Revendiquer le droit de vivre, le droit de garder espoir. Voici ce qui tient debout, le romancier et poète haïtien, Jean d’Amérique. – Texte Coralie Custos-Quatreville – Photo Cédrick-Isham Calvados
Il est là debout sur la faille. Prêt à tout écrire pour vaincre l’oubli. Ready to go, ready to beat. Ready pour exprimer l’importance des vies enchevêtrées les unes dans le battant des autres.
Là-bas, dans son grand là-bas, chez lui en Haïti, c’est Tête Fêlée qui s’échine à vivre, à répondre présente doigt levé, qui vit au-dedans comme au-dehors, le visage emmêlé, embuée par un trop plein de violences faites de ciel viré, sans étoile. Cette jeune femme a de l’importance, elle semble détailler les recoins de l’enfance, elle est la métaphore filée des printemps de poussières noires et grises, des regards qui ne savent plus habiter le jour. D’ailleurs ici, c’est la grande nuit qui recouvre le lecteur, qui habite chaque ligne, chaque phrase, chaque ondée en majuscule.
« Je voulais dessiner cet espace, cette violence, cet acharnement quotidien », dit-il. « J’ai essayé de donner à voir ces gens, dans ces lieux, avec leur dignité, avec leur désir de vivre ». Car Jean d’Amérique, du haut de ses vingt-sept ans, a vécu la détresse, les coupés de souffle, la foule, les vagues immenses, les décombres aussi. Il a vécu, comme son héroïne Tête Fêlée, les parades dans le chaos, les vacarmes en silence, les drôles de vies qui s’amoncèlent, injustement, dans le fracas des parentés qui pleurent.
« J’ai essayé de donner à voir ces gens, dans ces lieux, avec leur dignité, avec leur désir de vivre. »
(Se) sauver par la poésie
En lui, en dedans de lui, c’est la littérature qui remplit, au compte-goutte tous les flots qui entrent et qui sortent. Tout va au rythme des mots qui tranchent le réel d’un coup de couteau plus incisif qu’une caresse dans le mitan du cœur. « Ce livre, j’ai été obligé de l’écrire pour raconter ce qu’on a fait de ma jeunesse, ce qu’on a fait de mon enfance, de notre enfance à tous. Il fallait que je la raconte avec ces mots, avec ces cadavres oubliés, avec ces yeux qui regardent dans l’arrière-cour du vide. »

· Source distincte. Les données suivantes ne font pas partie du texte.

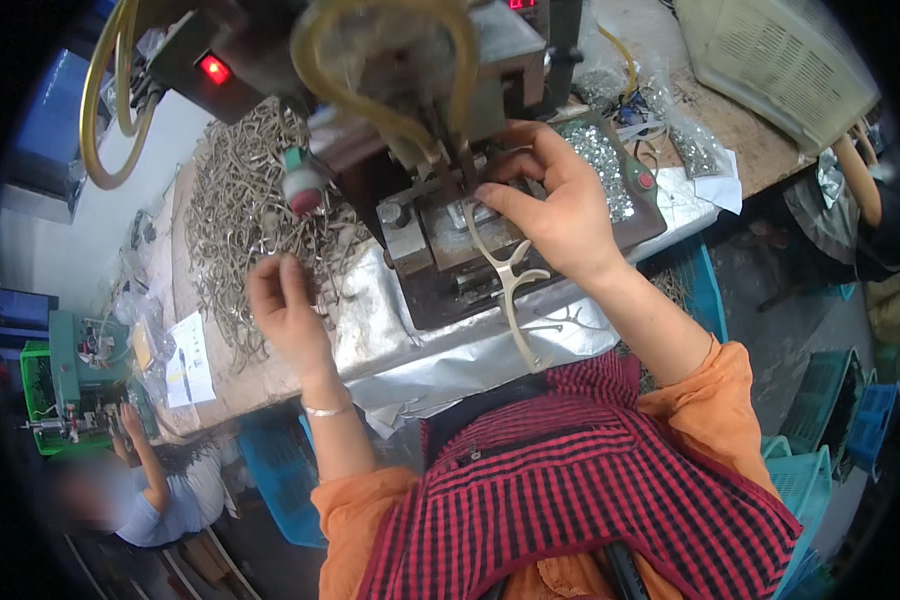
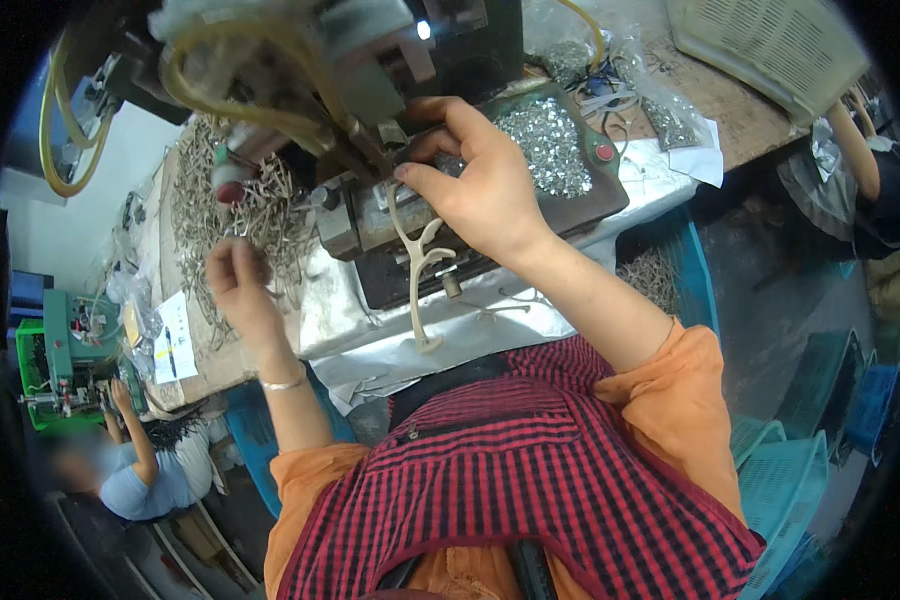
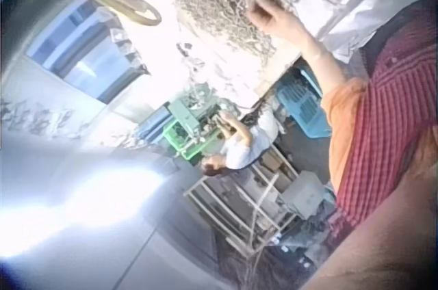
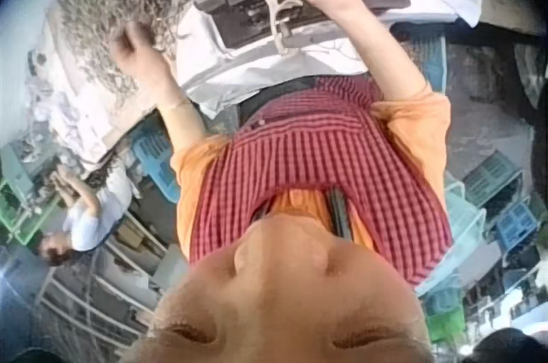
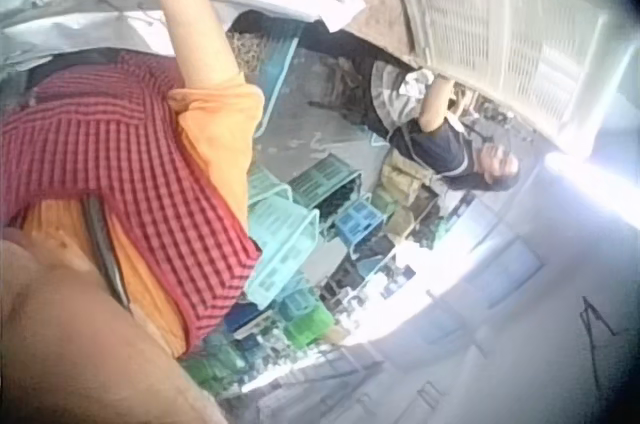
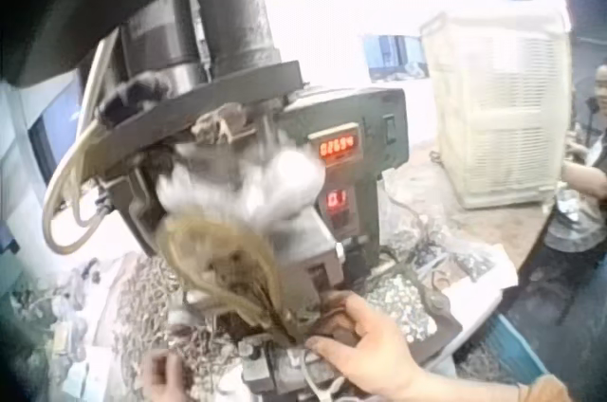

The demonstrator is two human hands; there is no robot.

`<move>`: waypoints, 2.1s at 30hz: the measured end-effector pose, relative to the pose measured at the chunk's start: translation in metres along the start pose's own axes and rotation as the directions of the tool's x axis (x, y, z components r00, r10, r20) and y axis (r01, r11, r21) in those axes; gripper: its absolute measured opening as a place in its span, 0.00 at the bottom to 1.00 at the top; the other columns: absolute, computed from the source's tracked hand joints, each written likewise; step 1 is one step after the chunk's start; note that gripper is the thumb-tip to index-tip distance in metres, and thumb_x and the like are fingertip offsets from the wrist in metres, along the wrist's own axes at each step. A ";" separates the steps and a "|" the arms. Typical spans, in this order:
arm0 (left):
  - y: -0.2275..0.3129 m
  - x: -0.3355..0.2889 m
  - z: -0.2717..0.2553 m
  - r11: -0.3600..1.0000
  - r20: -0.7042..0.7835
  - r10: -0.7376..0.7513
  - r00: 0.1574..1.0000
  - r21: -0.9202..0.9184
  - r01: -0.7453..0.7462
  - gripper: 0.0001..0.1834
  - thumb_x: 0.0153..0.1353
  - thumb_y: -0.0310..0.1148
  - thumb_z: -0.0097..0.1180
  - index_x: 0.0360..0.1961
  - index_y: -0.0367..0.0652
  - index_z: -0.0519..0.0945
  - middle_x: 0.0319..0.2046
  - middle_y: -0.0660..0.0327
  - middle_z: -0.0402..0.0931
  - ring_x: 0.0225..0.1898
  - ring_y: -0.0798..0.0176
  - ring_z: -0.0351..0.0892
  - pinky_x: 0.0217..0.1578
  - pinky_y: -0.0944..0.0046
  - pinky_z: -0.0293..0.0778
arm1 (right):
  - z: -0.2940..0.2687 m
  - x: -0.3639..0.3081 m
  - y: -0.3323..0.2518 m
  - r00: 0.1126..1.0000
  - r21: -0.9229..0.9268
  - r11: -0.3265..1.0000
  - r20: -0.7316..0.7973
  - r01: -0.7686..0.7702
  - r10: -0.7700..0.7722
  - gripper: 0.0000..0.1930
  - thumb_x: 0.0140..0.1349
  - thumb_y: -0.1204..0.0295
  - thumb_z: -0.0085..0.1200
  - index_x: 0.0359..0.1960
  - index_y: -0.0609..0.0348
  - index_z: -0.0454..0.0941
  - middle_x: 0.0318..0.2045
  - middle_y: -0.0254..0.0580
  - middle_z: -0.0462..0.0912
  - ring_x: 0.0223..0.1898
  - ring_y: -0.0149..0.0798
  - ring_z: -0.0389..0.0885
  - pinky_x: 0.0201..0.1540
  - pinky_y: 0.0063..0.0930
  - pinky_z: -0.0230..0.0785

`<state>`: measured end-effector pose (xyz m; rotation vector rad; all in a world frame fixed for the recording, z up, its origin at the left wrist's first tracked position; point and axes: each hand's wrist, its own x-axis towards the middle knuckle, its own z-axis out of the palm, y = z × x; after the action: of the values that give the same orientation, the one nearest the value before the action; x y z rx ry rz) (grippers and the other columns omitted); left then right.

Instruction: The person repeatedly picks up small metal pins and wire segments, inserts them into a press machine, and removes the assembled units. The person also gathers and repositions loose wire segments on the worktable to maintain a steady supply for the machine.

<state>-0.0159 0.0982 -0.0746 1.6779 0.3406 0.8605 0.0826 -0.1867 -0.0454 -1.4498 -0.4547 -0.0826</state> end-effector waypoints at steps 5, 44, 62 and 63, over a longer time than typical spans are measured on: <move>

Et parce qu’il a été « sauvé » par la poésie, il fait désormais entendre des voix au Festival international Transe Poétique de Port-au-Prince en tant que directeur artistique.
« Ce livre, j’ai été obligé de l’écrire pour raconter ce qu’on a fait de ma jeunesse, ce qu’on a fait de mon enfance, de notre enfance à tous. »
De passerelles en passerelles
Auteur de deux pièces de théâtre – Avilir les ténèbres (2018, finaliste du prix RFI Théâtre) et Cathédrale des cochons (éd. Théâtrales, 2020, prix Jean-Jacques Lerrant des Journées de Lyon, finaliste du prix RFI Théâtre) – Jean d’Amérique a également publié trois recueils de poésie remarqués : Petite fleur du ghetto (Atelier Jeudi soir, 2015 ; mention spéciale du prix René Philoctète, finaliste du prix Révélation poésie de la SGDL), Nul chemin dans la peau que saignante étreinte (Cheyne éditeur, 2017 ; lauréat du prix de la Vocation de la fondation Marcel Bleustein-Blanchet, finaliste du prix Fetkann de poésie) et Atelier du silence (Cheyne éditeur, 2020).
De retour d’une tournée pour Soleil à coudre, son premier roman publié chez Actes Sud, Jean d’Amérique tient lui aussi, entre ses mains, ce sceau de lumières fines qu’il déverse à profusion sur les reliefs de la Lune. Il est la figure d’une nouvelle génération qui tient debout, prend la parole, et qui répand cette fougue, ce liquide doré et argenté, sur les contours violines et indécis d’une ville meurtrie qui ne demande qu’à s’éveiller pour vivre.